Now, everyone who uses the internet has the ability to turn off cookies in their browser, and delete any cookies stored there, easily. If you worried about storing cookies on your machine, have a Google for how to remove cookies from the specific browser you’re using and instructions will pop up. There’s also instructions on how to turn them off but if you do, you’ll find websites don’t really work as you expect.
Is getting visitors to turn off their own cookies within the browser enough to be compliant?
Of course not, to be compliant with GDPR legislation, the visitor has to have the ability to turn off the cookies website by website, cookie by cookie….BEFORE they move around the website as that’s when their data (the cookies) will start to be stored.
Hoorah, yet more work for the small business to do.
Should we just stop using cookies?
Yes, ideally, so we don’t have to bother with all this. But that’s not always beneficial to the business…or even the customer/visitor.
- They’re essential if you have an e-commerce website, there’d be uproar if a customer added something to the basket and it disappeared if they didn’t immediately checkout.

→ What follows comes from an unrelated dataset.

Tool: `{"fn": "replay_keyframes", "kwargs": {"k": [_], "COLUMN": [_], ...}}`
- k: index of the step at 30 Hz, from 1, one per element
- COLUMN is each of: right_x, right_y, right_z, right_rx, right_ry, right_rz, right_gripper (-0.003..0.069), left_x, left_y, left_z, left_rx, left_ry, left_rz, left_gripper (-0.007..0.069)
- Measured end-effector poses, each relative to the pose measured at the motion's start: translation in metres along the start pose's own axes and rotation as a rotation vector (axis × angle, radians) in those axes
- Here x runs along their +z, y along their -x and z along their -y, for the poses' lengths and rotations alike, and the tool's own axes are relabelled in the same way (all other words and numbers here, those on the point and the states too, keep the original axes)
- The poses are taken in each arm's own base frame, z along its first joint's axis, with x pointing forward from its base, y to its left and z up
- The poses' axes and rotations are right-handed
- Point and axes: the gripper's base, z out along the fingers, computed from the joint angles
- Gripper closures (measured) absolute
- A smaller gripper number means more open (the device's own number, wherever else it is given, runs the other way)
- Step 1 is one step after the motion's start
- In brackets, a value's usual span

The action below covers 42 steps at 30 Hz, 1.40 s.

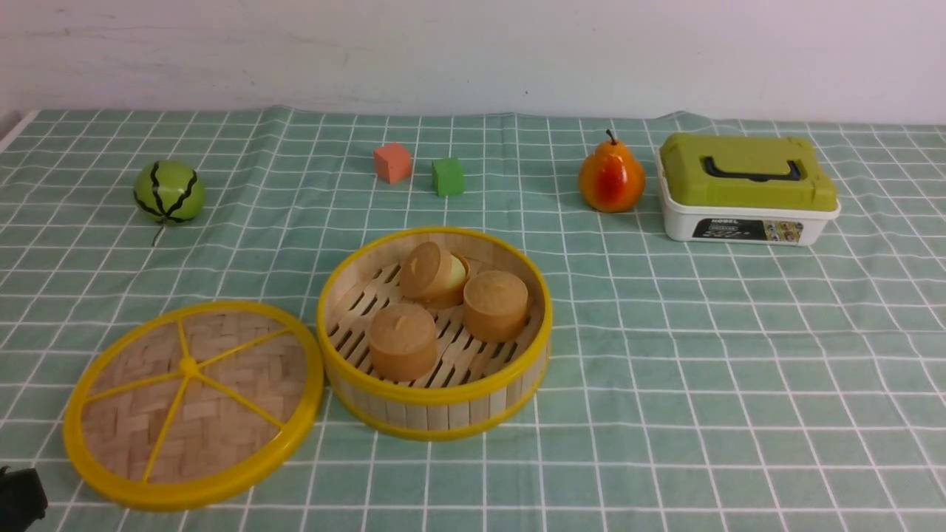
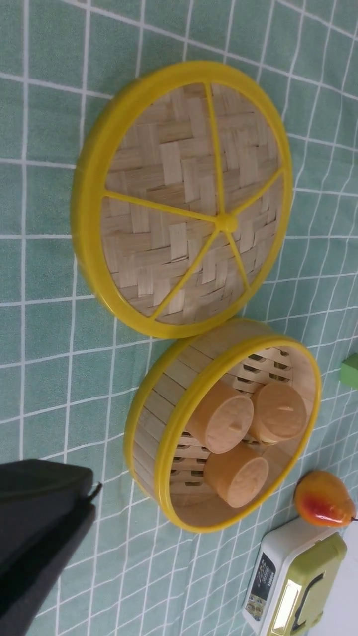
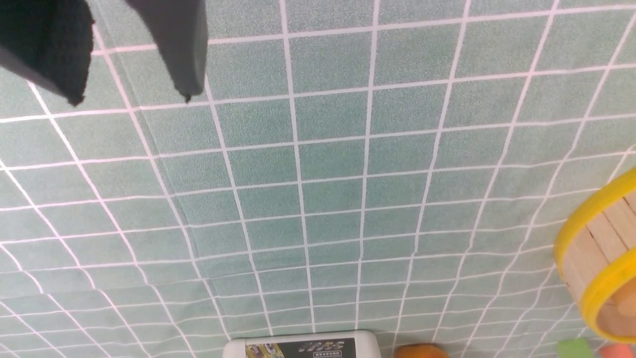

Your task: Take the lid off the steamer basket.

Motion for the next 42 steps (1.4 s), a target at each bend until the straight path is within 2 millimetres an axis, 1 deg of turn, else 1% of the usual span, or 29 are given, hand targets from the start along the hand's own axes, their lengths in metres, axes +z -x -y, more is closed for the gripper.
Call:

- They help the business improve their services by allowing them to monitoring the analytics and see how their customers use the website.
- They help the business get more sales by allowing them to market their product and services more efficiently.
Hoorah! You’re free! But given the above benefits, are you sure you don’t need them? And are you doubly sure you don’t use them already?
Worries about this GDPR implementation
The biggest concern I have about these new cookie notices, apart from some of them being very annoying and intrusive, of course, is that although they’re designed to protect us, how long will it be before they’re hacked and when we absentmindedly click ‘accept’ we end up installing malicious viruses on our computer?
And, how can it all be monitored anyway? The only way you can register and store someone saying they don’t want cookies is to store a cookie*, the irony! (well there are other ways but they’d be costly to set up and store).
*as a side note, these preferences are actually classed as ‘strictly necessary cookies’ and are allowed to be stored as advised by the ICO, but it’s still comical.
How long before we are lost in lawsuits trying to prove someone said they didn’t want the marketing cookie enabled but it was and cookies were stored.
In my very own (and a lot of other people’s) personal opinion, I think it’s all a waste of time and money, which isn’t fairly enforceable. And if you don’t know websites have cookies by now (albeit, you may not have known what they were used for), where have you been for the last [nearly] 10 years since the original EU Directive (prior to GDPR, in 2011) was introduced?
But, nevertheless, it’s best to make sure you’re compliant anyway! And now you know, whilst you’re merrily browsing the internet, you’ll pay a lot more attention to all those annoying pop-ups and banners to see if they’re compliant or not!